Она верно определила ту перспективу, что была ей уготована: во-первых, наложница, а во-вторых, оперативный агент, давший подписку о сотрудничестве и неразглашении…
Она ошиблась только в одном. Работу ей предложили совсем не на отделении.
* * *
– Пиши. – Главный протянул ей чистый лист бумаги и ручку.
– Что? – Она подняла на начальника растерянный взгляд.
– Заявление. – Хитро блеснул поросячьими глазками Главный. – На увольнение по собственному желанию. С сегодняшнего дня. По стандартной форме. Знаешь, как? Писала когда-нибудь?
– Да. – Па мгновение на нее накатила горячая волна животной радости, она уже была готова вздохнуть с облегчением: «Ура-ура! О, непомерное счастье! Все обошлось как нельзя лучше. Я просто увольняюсь. И даже „по собственному“. Этот мерзавец со мной наигрался, я ему надоела, и он решил дать мне „вольную“ без каких-либо неприятных последствий. Я свободна!..»
«…Нет! – тут же оборвала себя она. Волна радости лишь облизала ей ноги и сразу же откатилась назад. – Нет, не свободна! Никогда так просто эти мерзавцы не отпускают на волю своих рабов. А ведь я сейчас его рабыня. Он вцепился в меня мертвой бульдожьей хваткой. И будет держать, пока не подохну. А заявление об увольнении – просто завязка какой-то закрученной комбинации, в которой мне уготована роль простой пешки. А пешкой совсем не жалко пожертвовать. И она почти никогда не проходит в ферзи… Тебе еще предстоит помучиться, девочка!»
– Чего ж ты не пишешь, Стрелкова? – проявил нетерпение Главный. – О чем задумалась?
– Ни о чем. – Качнула головой она и принялась корпеть над заявлением…
Потом, как того подспудно и ожидала, она подписывала какие-то бумаги о сотрудничестве и неразглашении. Даже толком их не читая. Просто подписывала, и все. Находясь в какой-то прострации.

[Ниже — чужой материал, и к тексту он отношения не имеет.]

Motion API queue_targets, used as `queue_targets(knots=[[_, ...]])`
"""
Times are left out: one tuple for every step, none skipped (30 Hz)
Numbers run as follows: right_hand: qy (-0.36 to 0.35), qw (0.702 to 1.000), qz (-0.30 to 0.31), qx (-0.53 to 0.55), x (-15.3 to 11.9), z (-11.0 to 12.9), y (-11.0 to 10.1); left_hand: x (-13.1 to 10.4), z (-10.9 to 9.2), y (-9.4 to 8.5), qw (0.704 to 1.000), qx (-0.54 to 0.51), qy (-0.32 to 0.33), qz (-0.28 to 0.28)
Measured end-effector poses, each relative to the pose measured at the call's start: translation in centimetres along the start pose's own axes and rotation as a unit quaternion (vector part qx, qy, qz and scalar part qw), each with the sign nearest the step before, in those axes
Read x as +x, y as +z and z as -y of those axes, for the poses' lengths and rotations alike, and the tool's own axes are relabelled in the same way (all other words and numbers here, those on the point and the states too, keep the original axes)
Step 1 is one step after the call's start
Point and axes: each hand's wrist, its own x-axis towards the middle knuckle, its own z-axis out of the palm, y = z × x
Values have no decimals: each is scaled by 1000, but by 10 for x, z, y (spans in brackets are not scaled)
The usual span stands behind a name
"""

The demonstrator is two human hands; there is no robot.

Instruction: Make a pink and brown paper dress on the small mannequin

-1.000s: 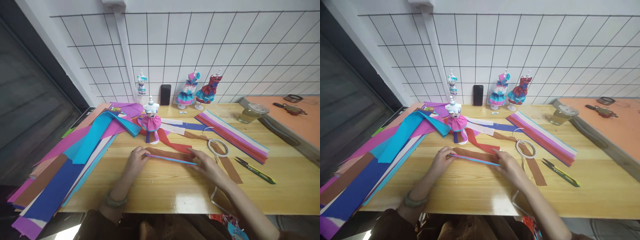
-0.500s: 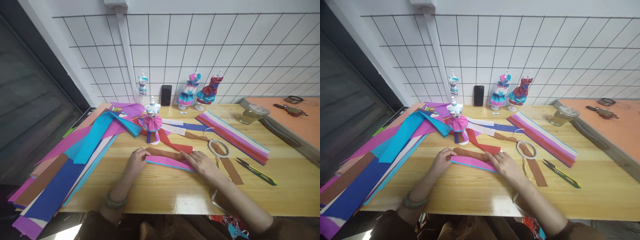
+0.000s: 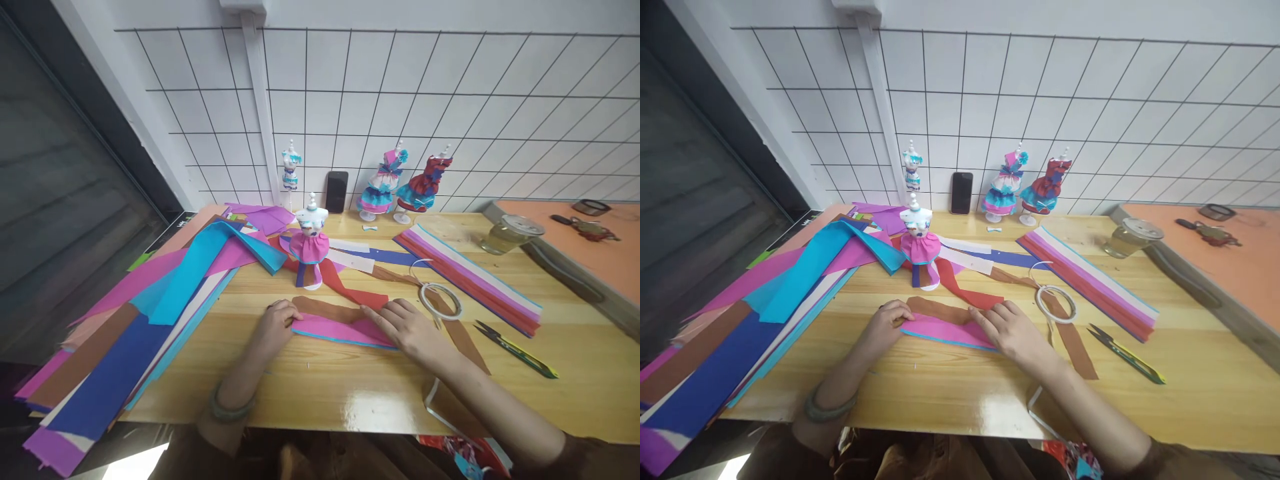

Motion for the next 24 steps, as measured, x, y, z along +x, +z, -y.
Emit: queue_targets(knots=[[-6,1000,-2,-7,1,-1,-1,0,0,0,1000,-1,0,3],[-12,1000,-3,-13,1,-1,-1,0,1,0,1000,-1,-1,5],[-19,1000,-3,-18,2,-2,-2,0,1,0,1000,-1,-2,5],[-26,999,-3,-21,3,-3,-2,-1,1,-1,1000,-1,-3,4],[-32,999,-1,-22,3,-3,-3,-1,1,-1,1000,-3,-5,3],[-38,999,0,-23,4,-3,-3,-1,1,-1,1000,-5,-6,3],[-42,999,1,-24,5,-4,-4,-1,1,-1,1000,-8,-7,3],[-46,999,2,-25,5,-4,-6,-1,1,-2,1000,-9,-6,3],[-48,999,4,-26,6,-4,-7,-1,1,-2,1000,-10,-5,2],[-50,998,4,-26,7,-4,-9,-1,1,-2,1000,-10,-4,3],[-53,998,2,-25,9,-4,-11,-1,1,-2,1000,-10,-4,3],[-55,998,1,-24,10,-3,-14,-1,1,-2,1000,-10,-4,3],[-59,998,0,-23,12,-2,-17,-1,1,-1,1000,-10,-5,3],[-62,998,-2,-21,14,-2,-21,-1,2,-1,1000,-10,-6,4],[-64,998,-3,-19,16,-1,-24,-1,2,-1,1000,-10,-6,5],[-66,998,-4,-18,18,-1,-27,-1,3,-1,1000,-10,-5,5],[-67,998,-5,-17,20,0,-31,-1,3,-1,1000,-8,-4,6],[-69,997,-6,-16,22,0,-33,-2,3,-1,1000,-5,-3,8],[-71,997,-8,-15,24,0,-36,-2,3,-1,1000,-3,-4,9],[-74,997,-9,-15,25,0,-37,-2,3,-1,1000,0,-7,8],[-77,997,-10,-15,26,0,-38,-2,2,-2,1000,3,-10,7],[-81,997,-10,-16,27,0,-39,-2,2,-2,1000,4,-15,3],[-84,996,-10,-17,28,0,-40,-2,1,-2,1000,5,-19,-5],[-86,996,-10,-17,28,0,-40,-2,0,-2,1000,3,-21,-14]])
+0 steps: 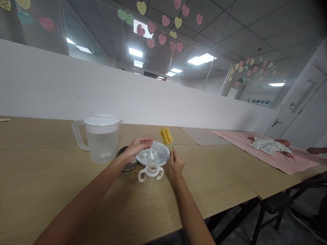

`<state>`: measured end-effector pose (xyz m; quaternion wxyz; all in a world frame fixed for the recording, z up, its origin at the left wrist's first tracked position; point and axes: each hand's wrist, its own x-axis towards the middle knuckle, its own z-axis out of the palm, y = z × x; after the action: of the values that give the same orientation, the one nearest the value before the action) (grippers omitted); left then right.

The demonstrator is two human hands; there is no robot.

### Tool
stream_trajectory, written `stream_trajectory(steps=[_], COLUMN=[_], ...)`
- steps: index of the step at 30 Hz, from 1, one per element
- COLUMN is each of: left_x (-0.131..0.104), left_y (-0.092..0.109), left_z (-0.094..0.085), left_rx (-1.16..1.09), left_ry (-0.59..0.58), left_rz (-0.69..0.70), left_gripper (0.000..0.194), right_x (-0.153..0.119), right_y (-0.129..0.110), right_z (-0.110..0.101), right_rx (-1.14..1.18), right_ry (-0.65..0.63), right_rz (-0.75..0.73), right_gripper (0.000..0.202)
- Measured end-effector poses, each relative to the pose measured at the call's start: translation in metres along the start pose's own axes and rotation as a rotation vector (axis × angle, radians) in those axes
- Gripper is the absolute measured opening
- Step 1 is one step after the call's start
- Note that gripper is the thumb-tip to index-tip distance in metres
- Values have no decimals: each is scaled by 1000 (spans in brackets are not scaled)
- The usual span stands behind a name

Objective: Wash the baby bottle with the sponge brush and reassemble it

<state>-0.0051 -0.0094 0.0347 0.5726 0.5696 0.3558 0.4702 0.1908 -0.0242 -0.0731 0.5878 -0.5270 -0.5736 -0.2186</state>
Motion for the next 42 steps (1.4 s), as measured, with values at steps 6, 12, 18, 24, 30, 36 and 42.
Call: stream_trajectory(steps=[6,12,18,24,30,36,42], left_x=[-5,3,7,-4,-8,-5,-5], left_y=[8,7,4,8,9,8,9], left_z=[6,2,-1,9,12,9,13], left_rx=[-99,-387,-425,-304,-59,-109,-235], left_ry=[36,93,75,35,50,36,-64], left_rz=[51,-8,-64,-22,89,64,42], left_gripper=[44,30,15,26,32,19,12], right_x=[1,0,-2,0,0,-1,-2], right_y=[0,-4,-7,-8,-11,-15,-14], right_z=[-1,-7,-13,-10,-10,-11,-10], right_rx=[-3,36,141,6,-39,101,59], right_ry=[-4,-58,-83,-131,-81,-58,-43], right_rz=[-266,-214,41,10,12,-17,14], right_gripper=[30,31,42,44,44,41,41])
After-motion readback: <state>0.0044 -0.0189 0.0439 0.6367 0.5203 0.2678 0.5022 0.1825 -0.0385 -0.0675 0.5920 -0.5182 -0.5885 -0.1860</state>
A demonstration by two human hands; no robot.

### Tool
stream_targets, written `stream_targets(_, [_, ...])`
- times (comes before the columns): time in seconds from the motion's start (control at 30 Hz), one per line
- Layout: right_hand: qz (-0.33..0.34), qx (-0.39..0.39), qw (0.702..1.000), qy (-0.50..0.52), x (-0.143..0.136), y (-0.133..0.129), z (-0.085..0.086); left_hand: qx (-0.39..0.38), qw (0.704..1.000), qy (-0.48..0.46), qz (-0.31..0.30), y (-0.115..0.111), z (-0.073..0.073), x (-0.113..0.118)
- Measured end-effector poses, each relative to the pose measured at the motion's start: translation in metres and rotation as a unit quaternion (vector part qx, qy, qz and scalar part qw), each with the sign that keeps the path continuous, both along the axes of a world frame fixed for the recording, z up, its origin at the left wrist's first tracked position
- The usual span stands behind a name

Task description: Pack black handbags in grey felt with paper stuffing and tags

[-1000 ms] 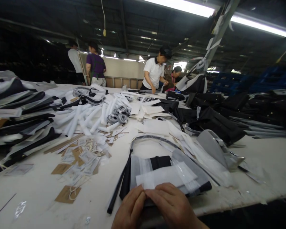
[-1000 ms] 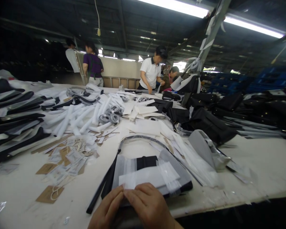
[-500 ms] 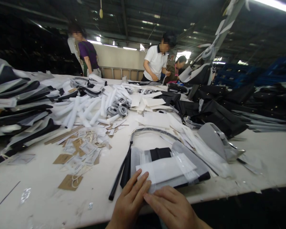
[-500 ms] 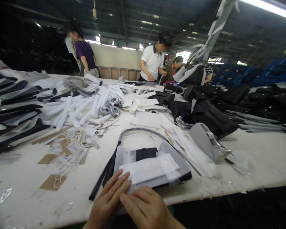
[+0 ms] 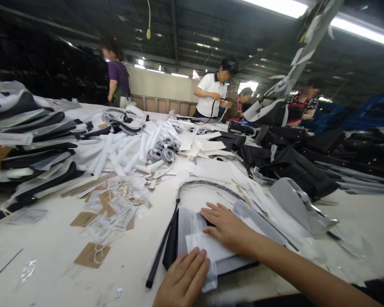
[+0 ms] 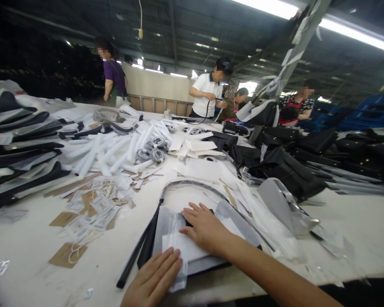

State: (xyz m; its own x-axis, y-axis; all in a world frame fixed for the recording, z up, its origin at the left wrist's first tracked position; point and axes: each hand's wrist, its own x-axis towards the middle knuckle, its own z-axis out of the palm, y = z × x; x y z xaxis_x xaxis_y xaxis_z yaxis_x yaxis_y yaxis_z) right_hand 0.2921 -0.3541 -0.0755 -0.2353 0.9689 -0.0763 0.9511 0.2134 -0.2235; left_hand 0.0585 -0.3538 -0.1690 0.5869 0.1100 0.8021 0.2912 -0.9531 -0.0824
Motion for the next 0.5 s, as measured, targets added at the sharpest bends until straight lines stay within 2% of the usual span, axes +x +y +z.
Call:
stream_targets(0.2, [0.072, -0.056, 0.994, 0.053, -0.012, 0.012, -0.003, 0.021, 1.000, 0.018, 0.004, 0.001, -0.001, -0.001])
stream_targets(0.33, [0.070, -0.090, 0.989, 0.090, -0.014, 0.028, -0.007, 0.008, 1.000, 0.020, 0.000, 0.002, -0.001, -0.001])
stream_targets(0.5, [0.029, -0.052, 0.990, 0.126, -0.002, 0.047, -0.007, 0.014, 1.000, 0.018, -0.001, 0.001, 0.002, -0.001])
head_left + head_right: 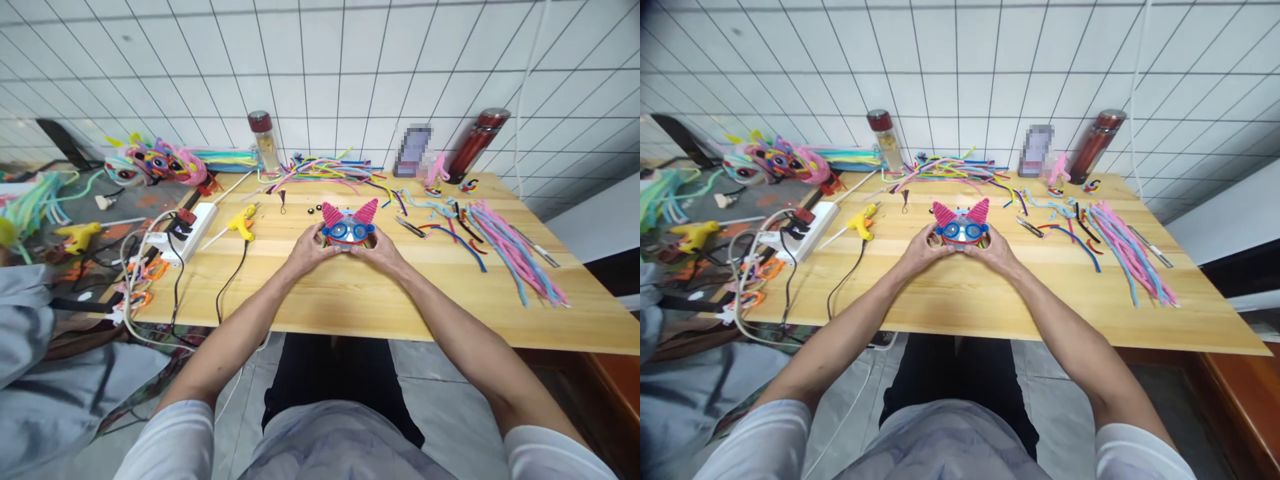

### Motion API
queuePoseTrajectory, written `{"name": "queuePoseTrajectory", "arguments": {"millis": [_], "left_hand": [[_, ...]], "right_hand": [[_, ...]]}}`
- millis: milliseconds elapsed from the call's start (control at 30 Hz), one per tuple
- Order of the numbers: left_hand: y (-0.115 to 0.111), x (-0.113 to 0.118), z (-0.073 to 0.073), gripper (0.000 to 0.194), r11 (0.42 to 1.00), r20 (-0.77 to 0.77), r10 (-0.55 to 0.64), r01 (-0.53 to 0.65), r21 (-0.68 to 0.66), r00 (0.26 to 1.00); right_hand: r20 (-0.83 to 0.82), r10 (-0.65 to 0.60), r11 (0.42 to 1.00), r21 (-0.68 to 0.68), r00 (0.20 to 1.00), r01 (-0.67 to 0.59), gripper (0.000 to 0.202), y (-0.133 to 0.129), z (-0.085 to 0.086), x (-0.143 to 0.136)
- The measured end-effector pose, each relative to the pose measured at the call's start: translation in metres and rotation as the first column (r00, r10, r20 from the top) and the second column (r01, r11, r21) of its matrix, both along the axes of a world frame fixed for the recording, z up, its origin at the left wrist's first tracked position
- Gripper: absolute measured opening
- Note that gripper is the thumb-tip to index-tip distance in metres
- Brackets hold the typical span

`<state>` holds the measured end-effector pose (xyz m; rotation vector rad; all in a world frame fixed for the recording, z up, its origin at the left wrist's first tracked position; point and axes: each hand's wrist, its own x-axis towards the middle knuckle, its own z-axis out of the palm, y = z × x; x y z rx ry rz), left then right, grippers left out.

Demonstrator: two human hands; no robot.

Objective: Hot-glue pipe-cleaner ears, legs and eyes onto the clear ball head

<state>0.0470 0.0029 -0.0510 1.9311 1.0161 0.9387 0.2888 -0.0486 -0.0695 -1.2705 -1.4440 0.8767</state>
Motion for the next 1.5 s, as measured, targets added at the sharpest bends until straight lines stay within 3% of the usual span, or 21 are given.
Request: {"name": "queuePoseTrajectory", "arguments": {"millis": [167, 267, 333, 467, 633, 767, 1033, 1267, 1500], "left_hand": [[-0.008, 0.002, 0.009, 0.083, 0.983, 0.183, -0.039, 0.071, -0.171, 0.982], [-0.015, 0.009, 0.013, 0.096, 0.942, 0.409, -0.098, 0.217, -0.255, 0.907], [-0.018, 0.013, 0.016, 0.098, 0.936, 0.469, -0.109, 0.249, -0.248, 0.876], [-0.012, 0.016, 0.026, 0.096, 0.951, 0.455, -0.085, 0.208, -0.227, 0.886], [0.007, 0.013, 0.035, 0.098, 0.977, 0.53, 0.007, 0.109, -0.186, 0.848], [0.013, 0.017, 0.028, 0.102, 0.973, 0.569, 0.018, 0.117, -0.2, 0.822], [0.005, 0.019, -0.002, 0.098, 0.949, 0.609, 0.084, 0.123, -0.29, 0.789], [0.001, 0.011, -0.002, 0.09, 0.927, 0.662, 0.049, 0.212, -0.309, 0.748], [0.006, 0.015, -0.008, 0.095, 0.92, 0.656, 0.077, 0.199, -0.337, 0.751]], "right_hand": [[-0.016, 0.018, 0.999, 0.03, 1.0, -0.018, 0.071, -0.007, 0.017, -0.005], [0.035, -0.012, 0.997, 0.081, 0.999, 0.009, 0.071, -0.011, 0.024, -0.008], [0.056, -0.015, 0.994, 0.111, 0.998, 0.008, 0.07, -0.012, 0.026, -0.009], [0.031, 0.009, 0.985, 0.172, 0.999, -0.014, 0.074, -0.01, 0.028, -0.004], [-0.068, -0.15, 0.976, 0.151, 0.986, 0.158, 0.084, -0.005, 0.024, 0.012], [-0.037, -0.223, 0.97, 0.09, 0.974, 0.226, 0.075, -0.002, 0.019, 0.017], [0.005, -0.213, 0.973, 0.09, 0.977, 0.212, 0.068, -0.008, 0.013, 0.017], [0.092, -0.154, 0.986, 0.076, 0.984, 0.147, 0.069, -0.016, 0.008, 0.016], [0.193, -0.082, 0.995, 0.063, 0.978, 0.071, 0.068, -0.017, 0.007, 0.006]]}}
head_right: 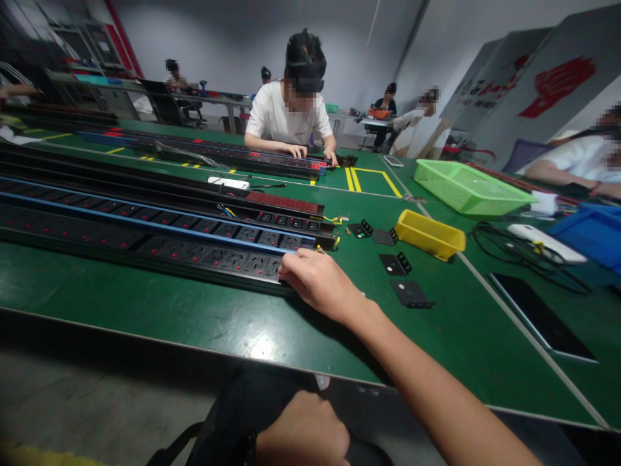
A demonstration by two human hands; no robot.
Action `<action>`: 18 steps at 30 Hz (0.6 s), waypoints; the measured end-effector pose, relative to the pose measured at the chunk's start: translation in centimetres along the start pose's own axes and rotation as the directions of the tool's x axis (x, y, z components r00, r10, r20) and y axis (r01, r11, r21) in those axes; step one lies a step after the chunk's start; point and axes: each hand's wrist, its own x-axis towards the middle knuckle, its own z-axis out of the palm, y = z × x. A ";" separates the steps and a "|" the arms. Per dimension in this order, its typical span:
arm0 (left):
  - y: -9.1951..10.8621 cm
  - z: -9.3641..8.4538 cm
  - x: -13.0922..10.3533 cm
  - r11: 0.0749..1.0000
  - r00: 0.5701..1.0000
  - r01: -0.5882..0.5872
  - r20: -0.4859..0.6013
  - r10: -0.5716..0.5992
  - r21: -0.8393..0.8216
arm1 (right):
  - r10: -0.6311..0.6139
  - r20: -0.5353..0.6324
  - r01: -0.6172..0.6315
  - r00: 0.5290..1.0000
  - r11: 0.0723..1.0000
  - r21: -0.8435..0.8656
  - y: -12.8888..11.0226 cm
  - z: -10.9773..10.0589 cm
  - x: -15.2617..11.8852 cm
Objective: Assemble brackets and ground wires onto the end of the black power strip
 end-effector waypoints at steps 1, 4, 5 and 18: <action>0.4 -0.6 -0.2 0.997 0.998 0.041 0.049 -0.044 0.064 | 0.001 0.003 -0.001 1.000 1.000 0.004 0.0 0.0 0.0; 1.5 -2.0 -0.8 0.984 0.990 0.076 0.103 -0.093 0.160 | 0.006 -0.015 -0.005 1.000 1.000 0.031 -0.1 -0.1 -0.1; 1.6 -2.2 -0.9 0.983 0.991 0.072 0.095 -0.089 0.169 | 0.012 -0.021 -0.011 1.000 0.998 0.062 -0.1 -0.2 -0.1; 1.8 -1.3 -1.2 0.964 0.994 0.100 -0.055 -0.089 0.246 | 0.950 -0.124 -0.087 0.286 0.155 0.984 6.6 -3.5 0.2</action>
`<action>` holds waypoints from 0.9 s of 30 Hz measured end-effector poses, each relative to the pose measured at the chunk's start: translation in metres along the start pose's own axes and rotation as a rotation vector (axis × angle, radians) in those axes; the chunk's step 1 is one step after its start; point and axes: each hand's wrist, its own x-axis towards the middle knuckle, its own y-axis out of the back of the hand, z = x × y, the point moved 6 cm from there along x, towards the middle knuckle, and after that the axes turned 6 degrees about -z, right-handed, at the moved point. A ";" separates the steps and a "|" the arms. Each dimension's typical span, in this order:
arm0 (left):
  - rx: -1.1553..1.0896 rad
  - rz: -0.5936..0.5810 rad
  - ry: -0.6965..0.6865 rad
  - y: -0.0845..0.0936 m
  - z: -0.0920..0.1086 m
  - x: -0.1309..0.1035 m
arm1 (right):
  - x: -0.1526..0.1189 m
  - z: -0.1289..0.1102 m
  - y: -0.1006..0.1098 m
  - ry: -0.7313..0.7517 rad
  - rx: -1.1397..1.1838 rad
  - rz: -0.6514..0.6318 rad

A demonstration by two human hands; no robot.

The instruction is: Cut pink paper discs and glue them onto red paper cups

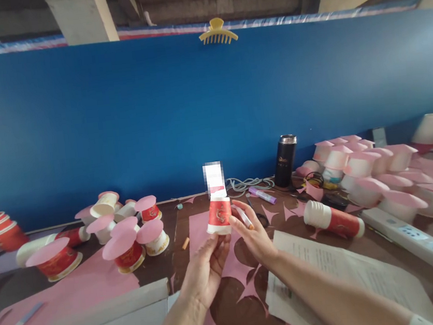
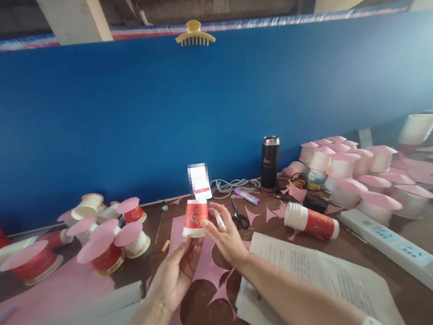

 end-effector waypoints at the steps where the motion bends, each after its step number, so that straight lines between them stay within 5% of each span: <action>1: 0.031 -0.029 0.003 -0.002 -0.004 -0.001 | 0.000 -0.001 0.000 0.006 -0.012 0.006; 6: 0.111 -0.152 0.031 -0.008 -0.018 -0.003 | -0.001 0.001 0.001 -0.011 -0.041 0.036; 17: -0.288 -0.102 0.046 -0.015 -0.007 -0.006 | -0.005 0.005 -0.004 -0.048 0.040 0.006; 27: -0.158 -0.006 -0.090 -0.007 -0.009 -0.005 | -0.006 0.006 -0.003 -0.049 0.025 -0.029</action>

– Ну, вот и умница. – Главный сгреб все подписанные ею обязательства и сложил их в ту самую папку, где хранился собранный на нее компромат, оставив лишь заявление об уходе. Завизировал его: «Не возражаю…» и, довольный, откинулся на спинку своего кресла. – С заявлением сегодня же в кадры. А сейчас внимательно слушай, что тебе предстоит…
Она уперлась в начальника внимательным взглядом. Ей было страшно. Но, признаться, ей было и интересно. Как-никак, первое задание в качестве оперативного агента. И что же ей прикажет этот заплывший жиром мерзавец?